Multiple configurations of energy transfer circuitry 110 are believed to work in the electrochemical excitation system 100, and the present disclosure is not intended to be limited to the configurations of energy transfer circuitry 110 disclosed.

The electrochemical excitation system 100 is also believed to work in the case that one of the first electrochemical device 122 or the second electrochemical device 124 is not an electrochemical device, but another source or sink of energy. For example, the second electrochemical device 124 may be a charging power source, such as may include one or more of an AC or DC electrical grid system. The electrical grid may be configured to provide and receive power, such as may allow the electrical grid to mimic a second electrochemical device 124. For example, an electric vehicle may be plugged in to wall power for one or more of storage or charging, and the electrochemical excitation system 100 may be able to generate an EIS signal by passing energy between the first electrochemical device 122 and the electrical grid in one or more directions.

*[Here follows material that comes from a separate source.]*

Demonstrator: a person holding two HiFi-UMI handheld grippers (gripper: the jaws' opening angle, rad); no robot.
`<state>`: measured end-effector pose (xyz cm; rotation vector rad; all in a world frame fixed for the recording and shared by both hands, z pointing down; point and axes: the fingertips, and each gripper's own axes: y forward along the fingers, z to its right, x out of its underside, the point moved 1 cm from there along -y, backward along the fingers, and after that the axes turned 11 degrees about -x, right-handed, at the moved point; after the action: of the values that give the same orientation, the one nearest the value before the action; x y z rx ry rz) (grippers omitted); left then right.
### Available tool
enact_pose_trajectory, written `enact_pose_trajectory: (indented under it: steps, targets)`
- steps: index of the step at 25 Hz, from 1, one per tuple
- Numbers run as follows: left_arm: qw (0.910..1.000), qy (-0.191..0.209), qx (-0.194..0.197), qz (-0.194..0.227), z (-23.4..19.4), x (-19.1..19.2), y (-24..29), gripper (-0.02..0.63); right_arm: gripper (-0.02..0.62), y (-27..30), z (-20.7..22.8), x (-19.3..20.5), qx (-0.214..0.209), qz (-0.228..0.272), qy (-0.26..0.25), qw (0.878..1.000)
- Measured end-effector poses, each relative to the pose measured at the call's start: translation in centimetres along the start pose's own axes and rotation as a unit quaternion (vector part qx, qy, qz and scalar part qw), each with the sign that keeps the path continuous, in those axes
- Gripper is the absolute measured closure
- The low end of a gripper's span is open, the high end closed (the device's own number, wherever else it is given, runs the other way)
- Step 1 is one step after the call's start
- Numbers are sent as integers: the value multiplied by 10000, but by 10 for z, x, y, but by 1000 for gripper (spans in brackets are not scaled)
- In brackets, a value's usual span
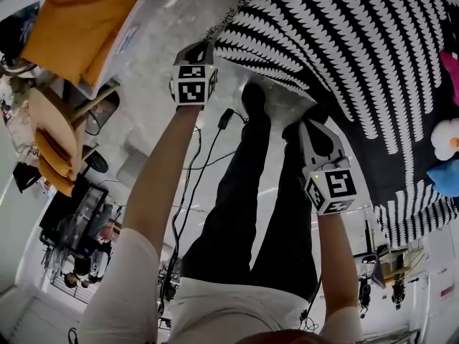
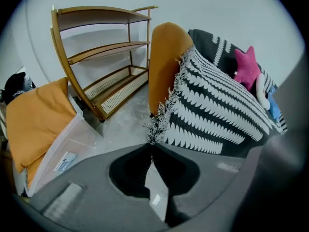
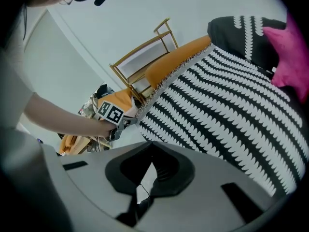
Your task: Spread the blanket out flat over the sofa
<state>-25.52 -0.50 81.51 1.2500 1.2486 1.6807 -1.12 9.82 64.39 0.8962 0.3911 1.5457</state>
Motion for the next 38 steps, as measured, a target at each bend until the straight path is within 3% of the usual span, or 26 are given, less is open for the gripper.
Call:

FIG. 3 is a timing diagram showing an example of operating portions of the electrochemical excitation system 100 of FIG. 1. FIG. 3 shows a first half-period 302, a second half-period 304, and a third half-period 306 for an electrochemical excitation signal. FIG. 3 shows the state of the first switch 112, the state of the second switch 114, the current in the first electrochemical device 122 (including instantaneous and average current) and the current in the second electrochemical device 124 (including instantaneous and average current).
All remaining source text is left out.